Indian-American businesswoman and Managing Director at Facebook India

Kirthiga Reddy (born c.1971) is an Indian-American businesswoman. She is the founder and CEO of Virtualness and the President of Athena SPACs.

She was a venture partner for SoftBank's US$100 billion Vision Fund. Reddy was SoftBank's first female investing partner and the former managing director of Facebook India.

She has the distinction of being the first employee of the social media giant in India and has been one of the leading forces behind the company's expansive growth in the country.

In 2011, she became Fortune India's Top 50 Most Powerful Women and also has been placed among India's 25 most influential women.

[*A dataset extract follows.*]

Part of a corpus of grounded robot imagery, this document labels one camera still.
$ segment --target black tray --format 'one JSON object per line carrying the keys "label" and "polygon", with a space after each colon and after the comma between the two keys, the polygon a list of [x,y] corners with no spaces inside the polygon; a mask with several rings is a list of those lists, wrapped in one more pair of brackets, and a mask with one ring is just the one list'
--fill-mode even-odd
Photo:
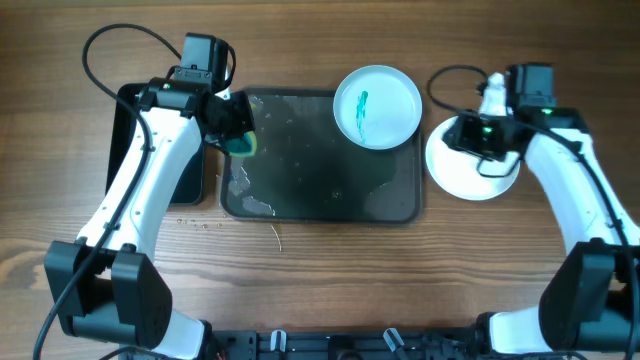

== Early life and education ==
Reddy grew up in India. Born to middle-class parents, her father was a government employee. She finished her Bachelors in Computer Science and Engineering from MGM'S College of Engineering, Nanded under Dr. Babasaheb Ambedkar Marathwada University, Maharashtra and stood second. After her graduation, she moved to Nagpur along with her parents and then briefly worked helping Yashavant Kanetkar with the programming examples in his books to illustrate key concepts. She then moved to United States and did her Master's in business administration from Stanford University and an M.S. in computer engineering from Syracuse University.

== Career ==
Reddy has worked with established companies such as Silicon Graphics and Motorola. During her tenure at Silicon Graphics, she was the youngest director of engineering and the only woman at that level in her team. In 2008, Reddy moved back to India and started working with the US-based Phoenix Technologies.

In July 2010, Reddy Joined Facebook. As the first employee of the company in the country, not only did she start the India operations from scratch but also had to actually open the office shutters on day one. Under her leadership, Facebook India has managed to not only grow its user base but also made significant contribution to its global business through ad sales with major tie-ups like Coca-Cola India and Yepme.

A day after shutting down 'Free Basics' scheme in India, Reddy announced her decision to step down from her post and relocate to the United States in six to twelve months.

In 2016 Reddy moved back to the United States.
== Personal life==
She is married to her husband Dev and has two daughters, Ashna and Ariya.